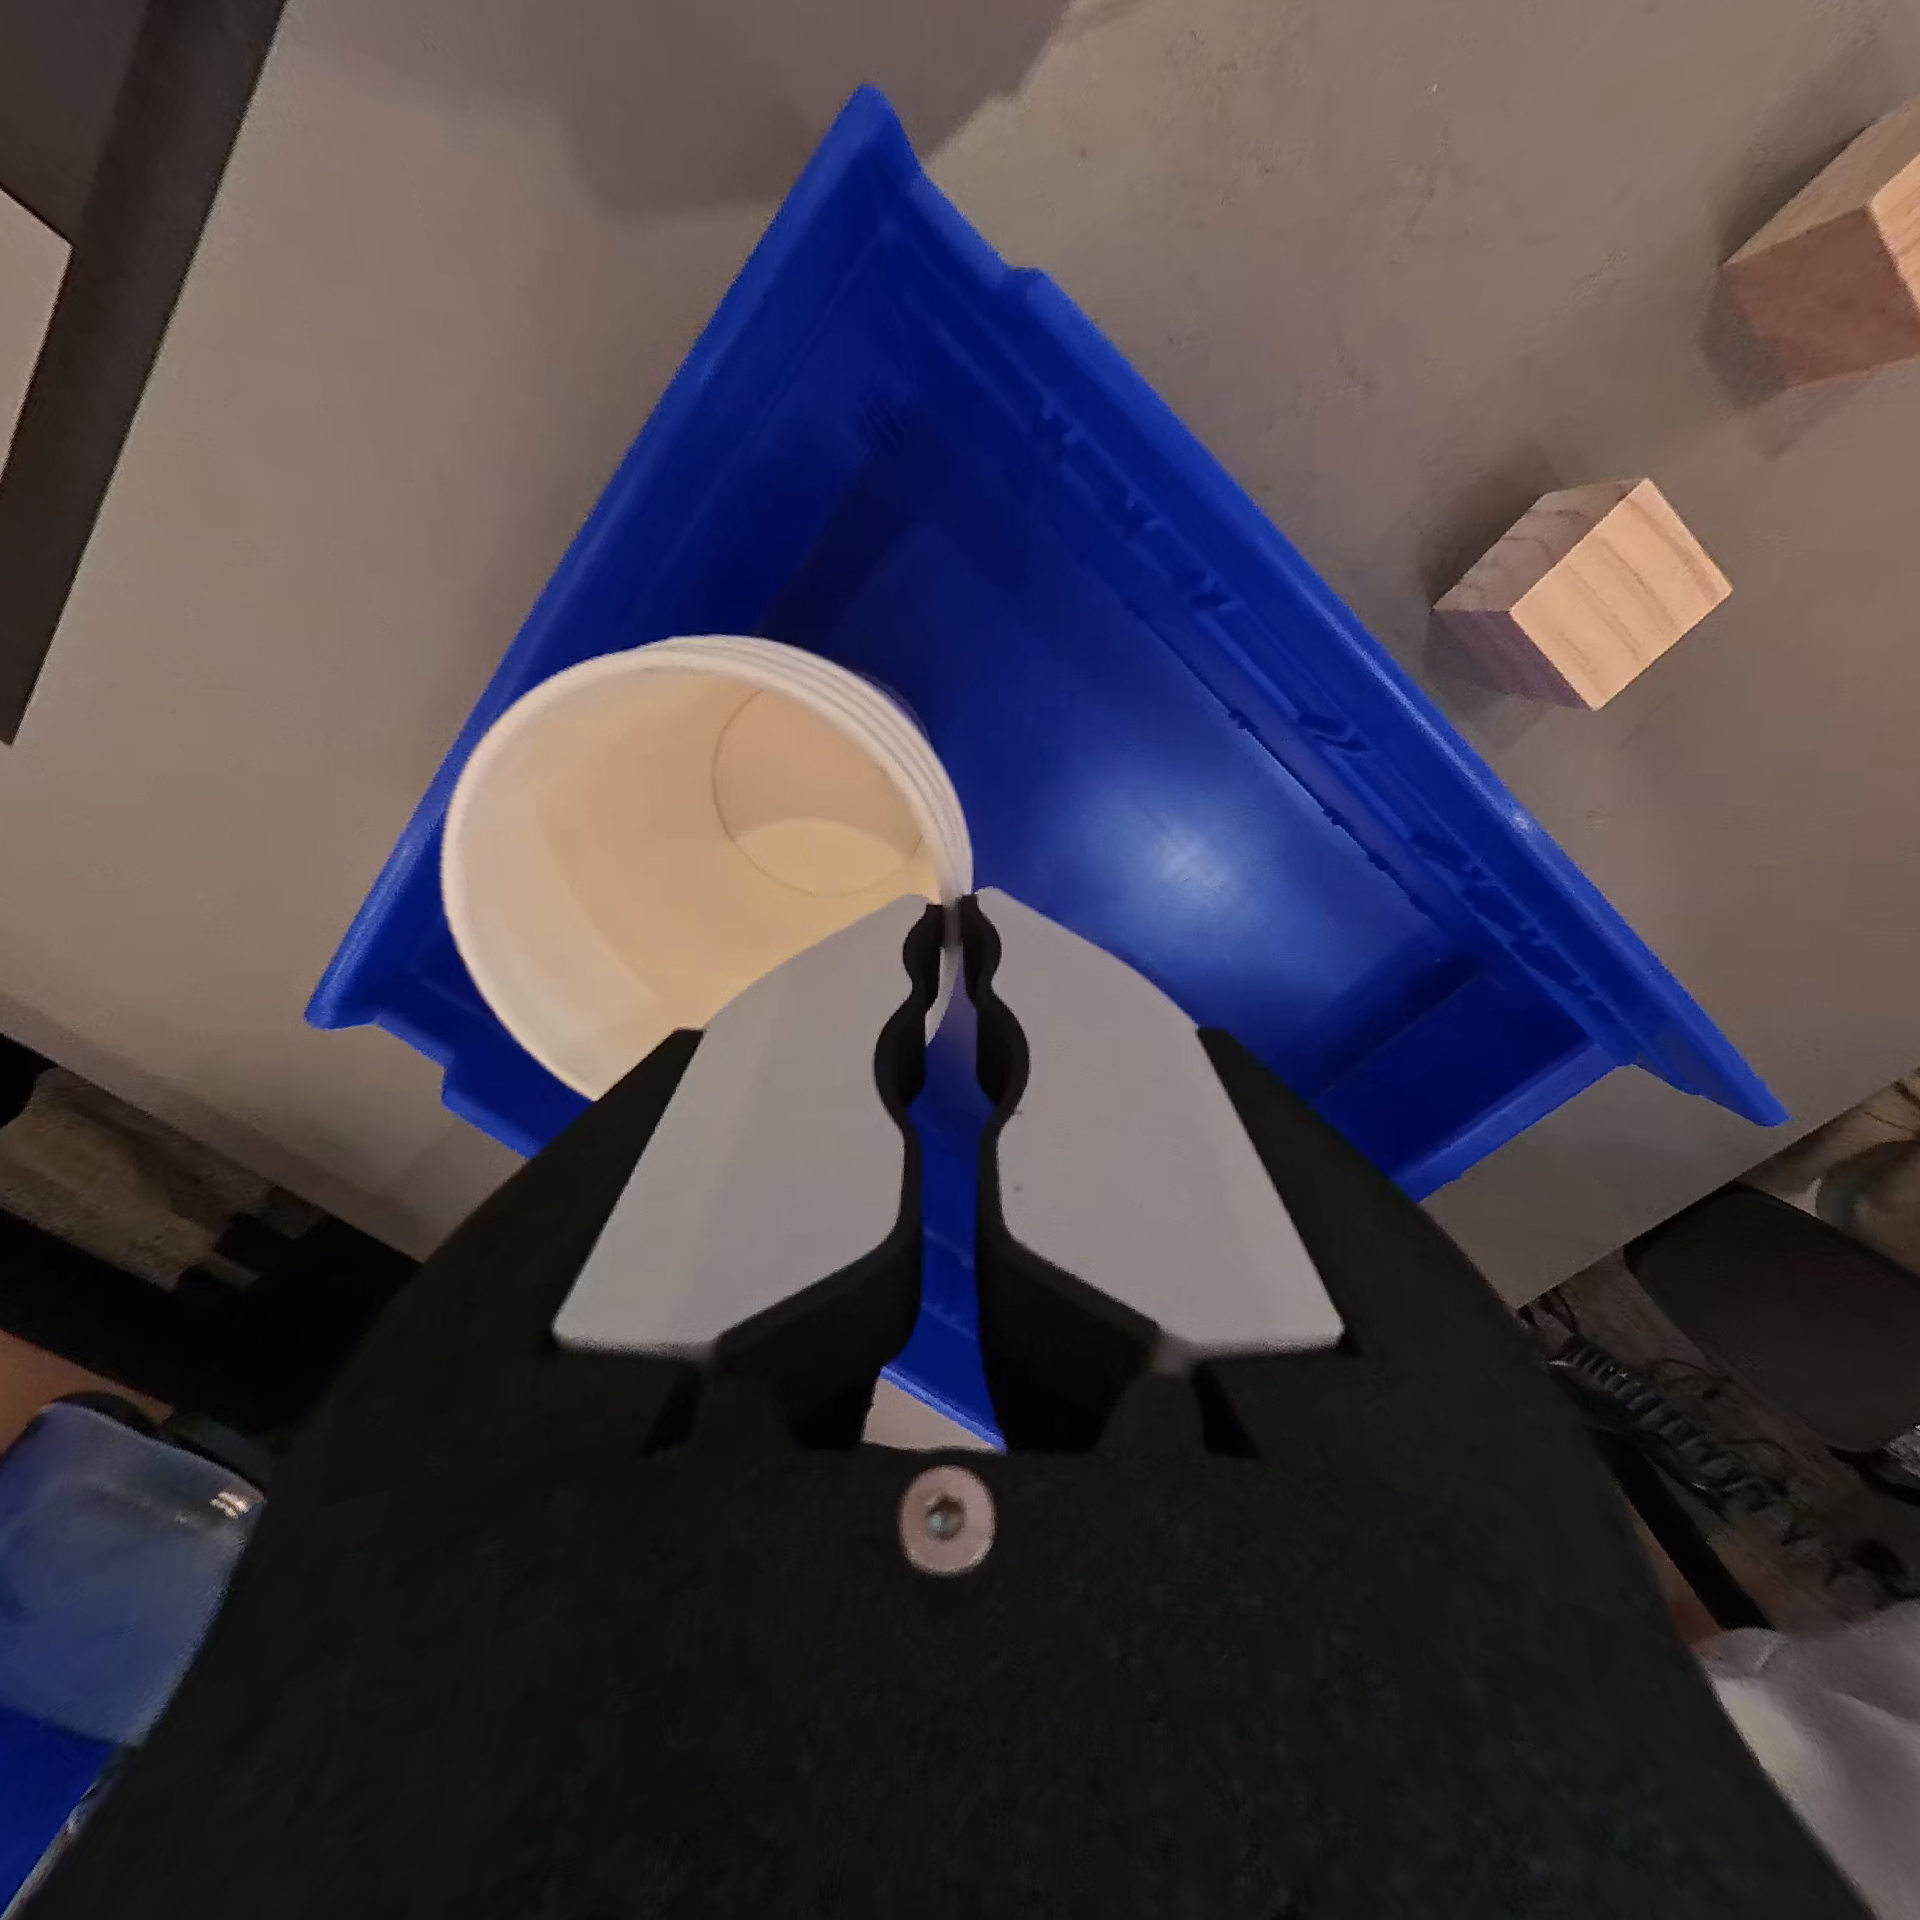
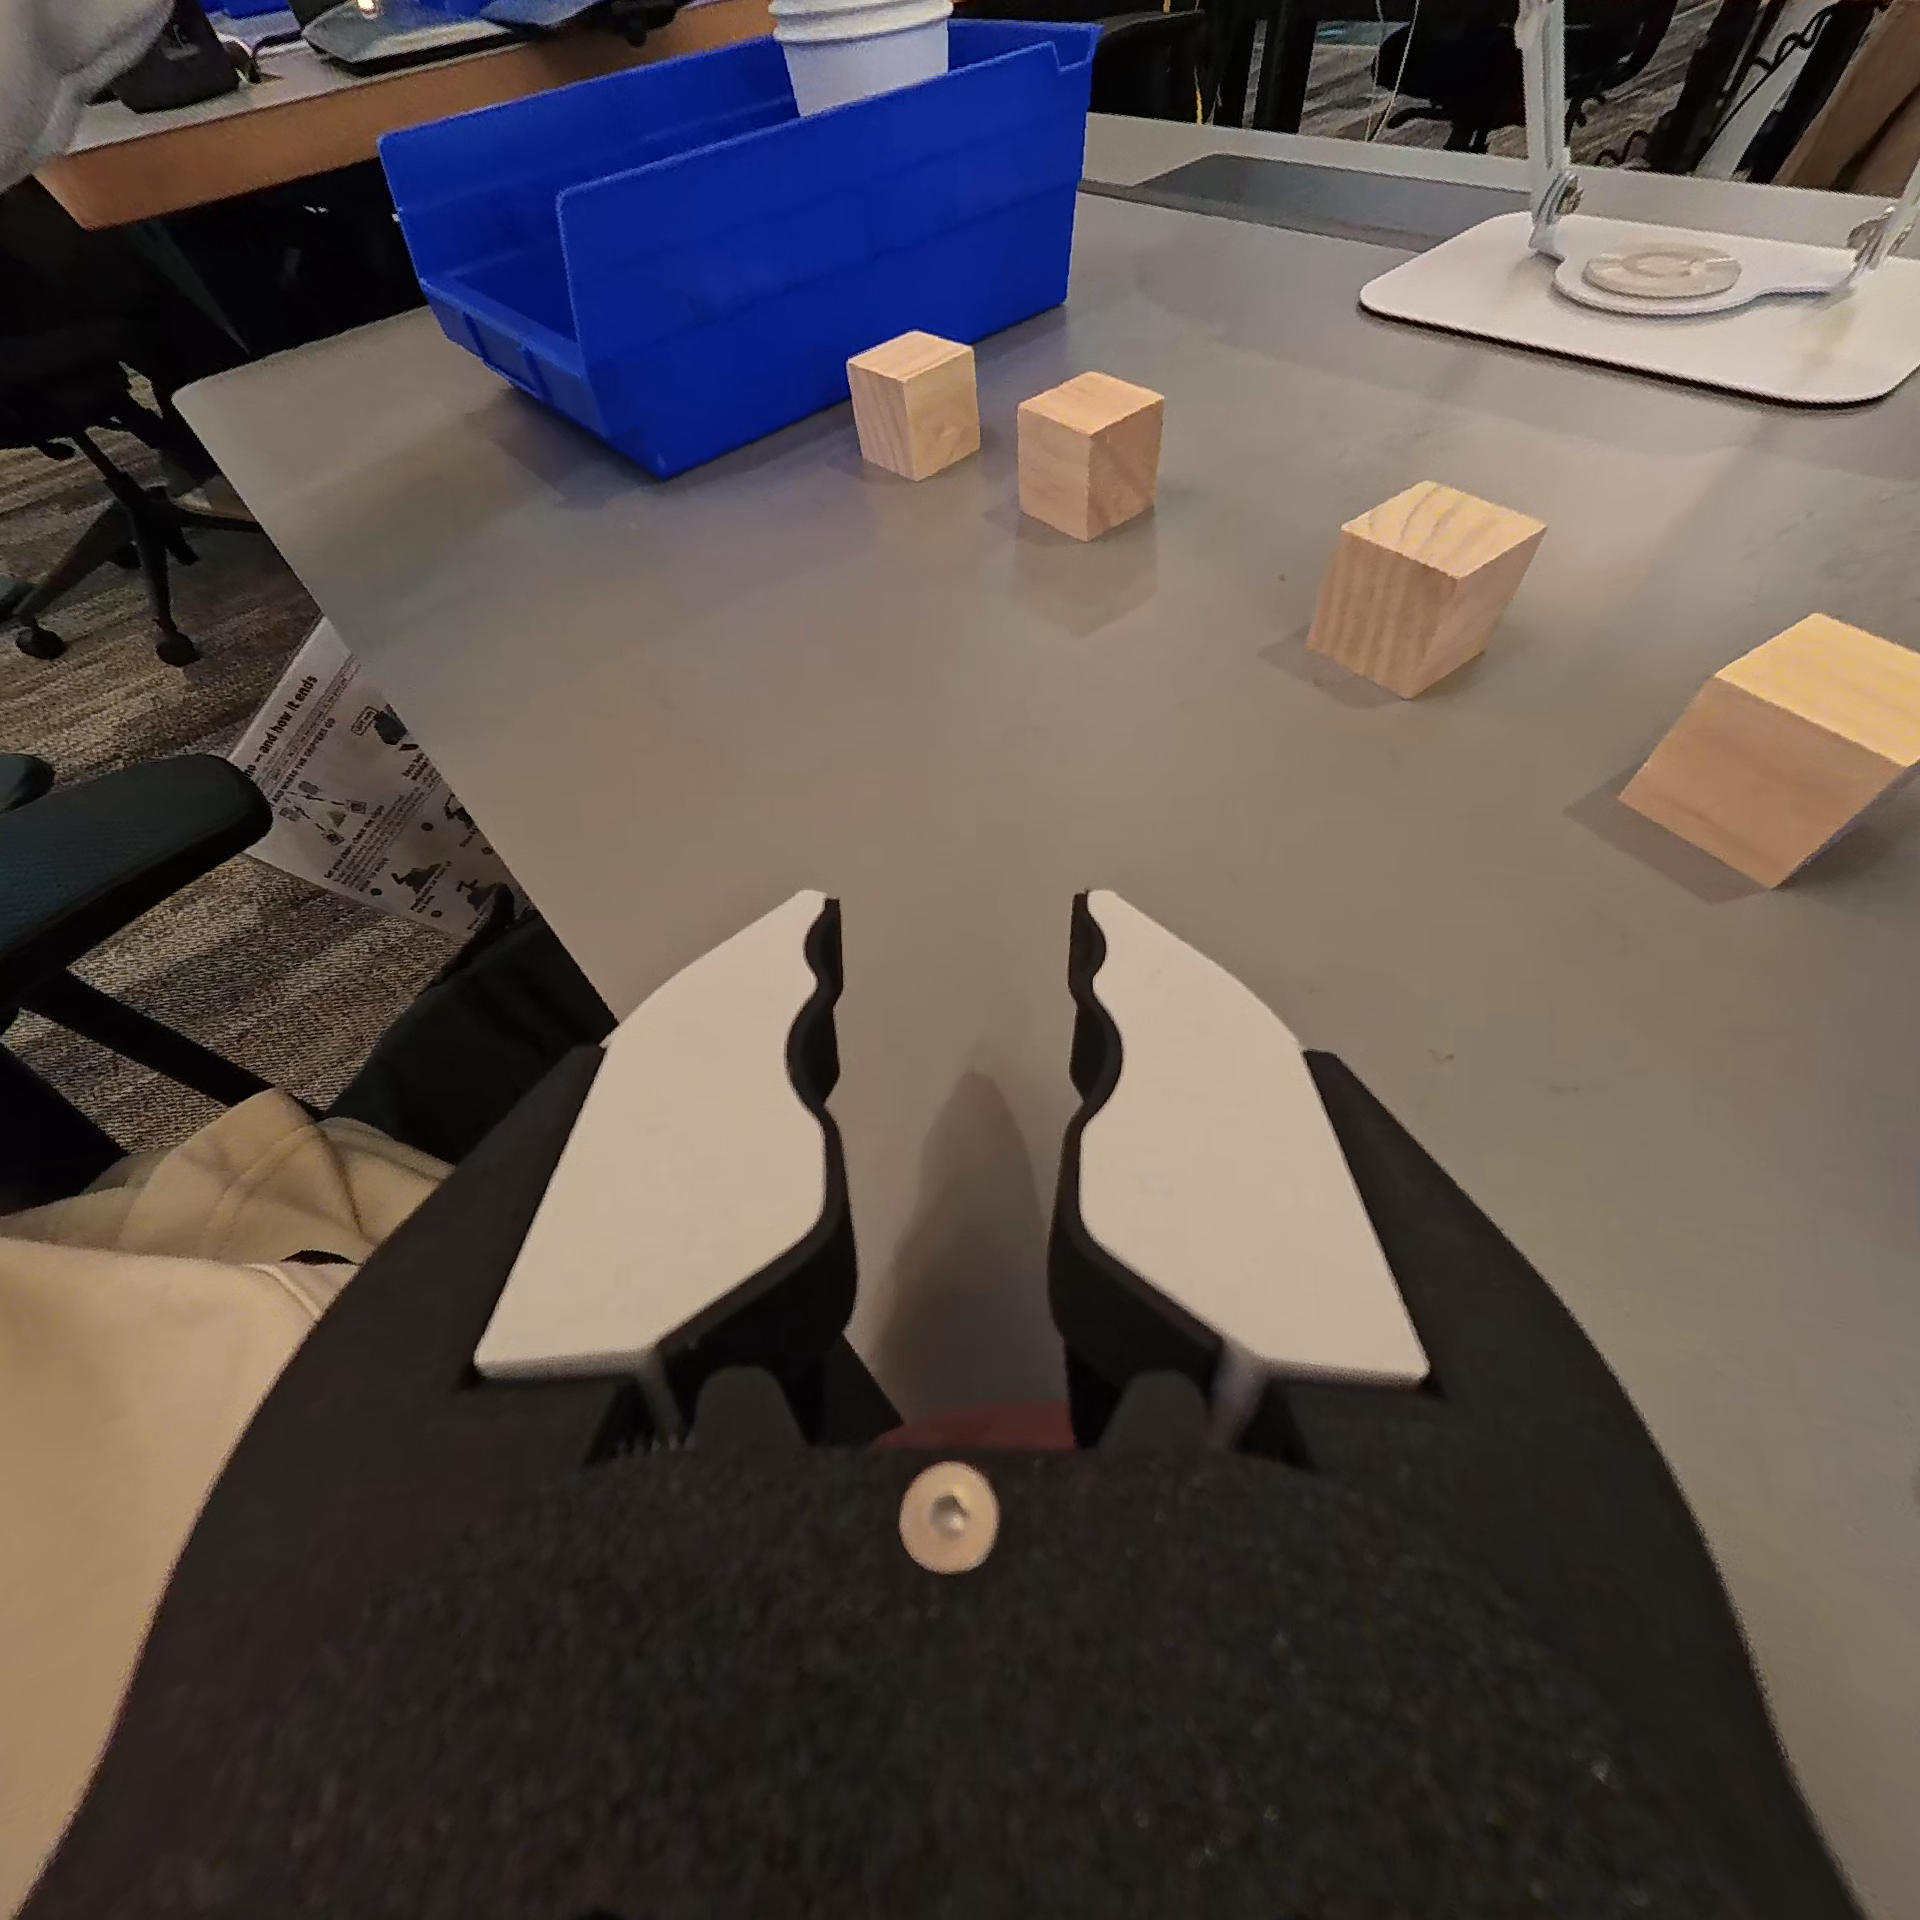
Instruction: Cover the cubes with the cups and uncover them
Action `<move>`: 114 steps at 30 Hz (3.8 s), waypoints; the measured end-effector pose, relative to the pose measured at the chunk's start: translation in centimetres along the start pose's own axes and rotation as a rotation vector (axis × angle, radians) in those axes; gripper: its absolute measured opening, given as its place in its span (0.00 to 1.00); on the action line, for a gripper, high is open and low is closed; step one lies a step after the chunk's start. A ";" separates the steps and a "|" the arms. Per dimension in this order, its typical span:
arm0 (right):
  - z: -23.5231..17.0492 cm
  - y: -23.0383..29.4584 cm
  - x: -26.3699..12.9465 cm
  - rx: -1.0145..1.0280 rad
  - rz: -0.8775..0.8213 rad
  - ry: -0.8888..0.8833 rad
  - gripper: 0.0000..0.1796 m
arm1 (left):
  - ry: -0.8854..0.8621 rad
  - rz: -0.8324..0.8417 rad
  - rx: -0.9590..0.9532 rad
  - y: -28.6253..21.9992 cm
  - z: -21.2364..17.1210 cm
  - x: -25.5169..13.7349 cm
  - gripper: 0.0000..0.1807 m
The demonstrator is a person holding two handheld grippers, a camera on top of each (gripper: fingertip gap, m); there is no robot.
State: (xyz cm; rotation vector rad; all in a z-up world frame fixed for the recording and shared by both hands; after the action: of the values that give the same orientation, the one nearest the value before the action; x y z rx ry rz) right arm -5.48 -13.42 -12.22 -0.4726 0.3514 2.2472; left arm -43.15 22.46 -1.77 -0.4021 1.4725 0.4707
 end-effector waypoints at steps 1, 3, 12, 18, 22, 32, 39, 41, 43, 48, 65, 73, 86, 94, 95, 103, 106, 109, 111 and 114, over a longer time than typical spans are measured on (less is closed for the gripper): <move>0.0 0.0 0.0 -0.001 0.000 0.001 0.23 | -0.007 -0.008 -0.001 0.0 0.1 -0.1 0.02; 0.0 -0.1 0.0 -0.001 -0.001 0.002 0.23 | -0.020 -0.013 -0.006 0.2 0.2 -0.3 0.02; -0.1 0.0 0.0 -0.001 0.005 0.010 0.22 | -0.050 -0.007 -0.018 0.8 0.3 -2.2 0.02; -0.2 -0.1 0.1 0.006 0.005 0.011 0.22 | -0.103 0.076 0.007 0.7 0.2 -7.3 0.02; -0.2 -0.3 0.1 0.029 0.018 0.005 0.22 | -0.211 0.135 0.054 -0.8 0.3 -12.8 0.02; 1.1 -0.4 0.4 0.171 0.144 -0.082 0.22 | -0.755 0.014 0.169 -9.6 4.0 -17.3 0.02; 7.2 -2.1 1.3 0.776 0.711 -0.376 0.32 | -1.202 -0.300 0.018 -19.6 7.3 -12.9 0.02; 8.9 -3.0 2.3 0.936 0.840 -0.429 0.39 | -1.236 -0.426 0.033 -22.8 7.6 -11.8 0.02; 10.1 -4.0 3.3 1.043 0.900 -0.460 0.43 | -1.272 -0.462 0.047 -25.3 7.8 -11.0 0.02; 12.7 -4.5 3.6 1.102 1.041 -0.558 0.50 | -1.262 -0.482 0.136 -30.8 7.7 -9.7 0.02; 11.7 -4.1 4.6 1.059 1.103 -0.514 0.47 | -1.259 -0.639 0.195 -35.9 5.8 -6.7 0.02; 10.2 -6.1 4.6 0.786 0.705 -0.367 0.47 | -1.042 -0.261 0.333 -34.2 1.7 -5.6 0.40; 10.9 -4.5 3.5 0.362 0.446 -0.176 0.46 | -0.344 -0.244 0.674 -35.7 7.5 -1.2 0.50; 11.7 -3.6 2.4 0.304 0.443 -0.203 0.46 | -0.585 -0.770 0.553 -37.4 9.6 1.5 0.54; 11.8 -3.5 2.3 0.291 0.436 -0.204 0.46 | -0.593 -0.840 0.552 -37.8 9.5 1.7 0.53; 12.2 -2.2 2.8 0.239 0.463 -0.196 0.45 | -0.556 -0.866 0.575 -39.5 9.8 4.0 0.54; 12.3 -2.0 2.8 0.226 0.469 -0.206 0.44 | -0.590 -0.915 0.567 -39.7 9.8 4.0 0.49; 12.0 -1.8 3.0 0.208 0.464 -0.192 0.44 | -0.604 -0.928 0.568 -39.7 9.5 4.4 0.48; 11.8 -1.6 3.2 0.206 0.472 -0.190 0.44 | -0.607 -0.928 0.562 -39.6 9.3 4.6 0.48; 11.7 -1.8 2.7 0.178 0.474 -0.178 0.46 | -0.631 -0.871 0.531 -39.1 9.0 4.6 0.48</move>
State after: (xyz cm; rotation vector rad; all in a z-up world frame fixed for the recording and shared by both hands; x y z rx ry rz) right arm -8.35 -5.89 -3.18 -0.0963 0.6154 2.6581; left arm -14.55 -5.62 -6.86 -0.3766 0.6548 -0.4611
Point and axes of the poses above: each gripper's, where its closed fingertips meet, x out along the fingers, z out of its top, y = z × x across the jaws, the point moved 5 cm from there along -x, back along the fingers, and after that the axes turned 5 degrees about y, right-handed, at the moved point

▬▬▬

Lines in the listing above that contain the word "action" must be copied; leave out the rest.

TASK RESPONSE ::
Action `<move>`: 114 steps at 30 Hz (3.8 s), waypoints; the measured end-effector pose, relative to the pose measured at the chunk's start: translation in centimetres along the start pose's own axes and rotation as a rotation vector (axis × angle, radians) in those axes; gripper: its absolute measured opening, given as its place in its span (0.00 to 1.00); on the action line, for a gripper, high is open and low is closed; step one lies a step after the chunk's start. A ";" separates the steps and a "|" the arms. Per dimension in this order, its typical span:
State: (xyz cm; rotation vector rad; all in a z-up world frame fixed for the recording and shared by both hands; after the action: of the values that give the same orientation, the one nearest the value before the action; x y z rx ry rz) right arm -5.48 -13.42 -12.22 -0.4726 0.3514 2.2472; left arm -43.15 22.46 -1.77 -0.4021 1.4725 0.4707

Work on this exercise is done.